» **Directions for this task**
Report how many lines in the records that follow have the word "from" in them, giving the number and nothing more.

======== Data provided ========

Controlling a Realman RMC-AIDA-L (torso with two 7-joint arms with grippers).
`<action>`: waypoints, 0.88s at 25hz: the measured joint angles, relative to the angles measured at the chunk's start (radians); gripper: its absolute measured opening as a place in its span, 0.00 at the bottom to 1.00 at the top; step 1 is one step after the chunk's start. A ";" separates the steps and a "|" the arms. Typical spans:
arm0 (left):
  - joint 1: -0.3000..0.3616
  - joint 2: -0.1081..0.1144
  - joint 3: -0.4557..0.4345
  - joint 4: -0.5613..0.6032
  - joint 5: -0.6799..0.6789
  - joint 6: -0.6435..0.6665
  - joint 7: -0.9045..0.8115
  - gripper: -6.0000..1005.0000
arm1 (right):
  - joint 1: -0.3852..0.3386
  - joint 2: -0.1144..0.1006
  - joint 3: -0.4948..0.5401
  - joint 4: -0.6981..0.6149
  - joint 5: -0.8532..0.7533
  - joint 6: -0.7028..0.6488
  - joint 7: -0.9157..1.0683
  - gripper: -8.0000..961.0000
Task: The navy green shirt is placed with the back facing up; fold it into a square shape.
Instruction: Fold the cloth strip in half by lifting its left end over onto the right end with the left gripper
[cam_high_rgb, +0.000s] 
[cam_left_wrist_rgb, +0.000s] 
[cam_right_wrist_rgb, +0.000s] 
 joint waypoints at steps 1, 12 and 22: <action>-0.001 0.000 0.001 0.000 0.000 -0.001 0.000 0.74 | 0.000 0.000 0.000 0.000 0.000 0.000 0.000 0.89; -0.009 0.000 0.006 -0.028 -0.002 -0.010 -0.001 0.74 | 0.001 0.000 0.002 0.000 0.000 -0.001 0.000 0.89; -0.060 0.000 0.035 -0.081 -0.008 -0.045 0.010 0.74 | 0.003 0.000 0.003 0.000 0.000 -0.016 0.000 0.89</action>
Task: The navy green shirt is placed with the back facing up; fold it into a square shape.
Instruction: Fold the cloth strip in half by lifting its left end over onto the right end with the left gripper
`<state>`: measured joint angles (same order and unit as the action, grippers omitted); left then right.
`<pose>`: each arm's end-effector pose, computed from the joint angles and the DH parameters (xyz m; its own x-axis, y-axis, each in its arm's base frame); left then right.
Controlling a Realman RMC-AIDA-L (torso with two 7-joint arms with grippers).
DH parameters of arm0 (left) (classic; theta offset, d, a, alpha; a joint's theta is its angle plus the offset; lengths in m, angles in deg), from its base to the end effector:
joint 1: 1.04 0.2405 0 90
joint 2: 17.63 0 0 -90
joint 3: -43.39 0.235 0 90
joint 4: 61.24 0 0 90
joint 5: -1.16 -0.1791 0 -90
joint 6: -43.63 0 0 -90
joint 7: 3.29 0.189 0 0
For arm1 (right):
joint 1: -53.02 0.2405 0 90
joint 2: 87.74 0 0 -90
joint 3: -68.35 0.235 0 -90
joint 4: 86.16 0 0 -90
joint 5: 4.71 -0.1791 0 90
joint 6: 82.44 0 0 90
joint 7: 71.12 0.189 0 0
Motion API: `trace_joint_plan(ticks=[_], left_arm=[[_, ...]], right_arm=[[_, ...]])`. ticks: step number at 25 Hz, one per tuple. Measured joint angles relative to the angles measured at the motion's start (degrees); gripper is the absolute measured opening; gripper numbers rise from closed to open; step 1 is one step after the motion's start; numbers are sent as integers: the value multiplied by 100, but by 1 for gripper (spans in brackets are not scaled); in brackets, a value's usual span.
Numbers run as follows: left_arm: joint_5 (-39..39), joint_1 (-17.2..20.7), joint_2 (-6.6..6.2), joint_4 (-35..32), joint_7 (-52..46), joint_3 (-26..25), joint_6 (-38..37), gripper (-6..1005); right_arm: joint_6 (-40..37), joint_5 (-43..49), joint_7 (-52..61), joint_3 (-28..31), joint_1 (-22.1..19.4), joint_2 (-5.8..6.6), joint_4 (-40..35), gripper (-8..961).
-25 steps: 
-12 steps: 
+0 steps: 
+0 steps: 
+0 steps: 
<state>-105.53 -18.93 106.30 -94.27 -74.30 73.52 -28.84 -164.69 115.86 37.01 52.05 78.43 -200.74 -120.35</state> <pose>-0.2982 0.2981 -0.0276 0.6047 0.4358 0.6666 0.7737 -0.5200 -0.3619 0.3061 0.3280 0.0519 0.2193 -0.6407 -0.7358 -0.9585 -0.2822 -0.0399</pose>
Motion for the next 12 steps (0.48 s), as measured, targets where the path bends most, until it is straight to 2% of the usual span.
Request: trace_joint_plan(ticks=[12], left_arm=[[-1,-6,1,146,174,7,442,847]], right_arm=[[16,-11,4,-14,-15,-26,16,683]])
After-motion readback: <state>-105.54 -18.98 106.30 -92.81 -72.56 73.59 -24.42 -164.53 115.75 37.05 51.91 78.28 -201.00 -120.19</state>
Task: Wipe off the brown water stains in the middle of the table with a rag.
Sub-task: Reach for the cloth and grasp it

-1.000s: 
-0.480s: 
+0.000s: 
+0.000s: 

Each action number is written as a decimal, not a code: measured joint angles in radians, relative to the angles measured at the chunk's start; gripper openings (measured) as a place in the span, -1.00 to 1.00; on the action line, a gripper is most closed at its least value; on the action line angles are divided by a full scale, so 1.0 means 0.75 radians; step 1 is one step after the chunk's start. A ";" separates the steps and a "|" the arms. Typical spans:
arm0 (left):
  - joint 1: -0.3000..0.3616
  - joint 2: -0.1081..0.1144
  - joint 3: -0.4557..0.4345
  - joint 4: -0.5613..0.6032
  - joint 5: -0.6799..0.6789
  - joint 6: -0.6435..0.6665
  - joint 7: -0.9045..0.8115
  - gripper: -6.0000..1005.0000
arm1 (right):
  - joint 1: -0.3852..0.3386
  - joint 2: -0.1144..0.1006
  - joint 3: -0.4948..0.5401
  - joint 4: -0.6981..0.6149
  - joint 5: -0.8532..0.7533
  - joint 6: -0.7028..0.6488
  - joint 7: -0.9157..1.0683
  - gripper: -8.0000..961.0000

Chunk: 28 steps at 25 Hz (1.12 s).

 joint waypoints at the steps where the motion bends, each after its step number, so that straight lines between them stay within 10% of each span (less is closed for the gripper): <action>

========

» **Output for this task**
3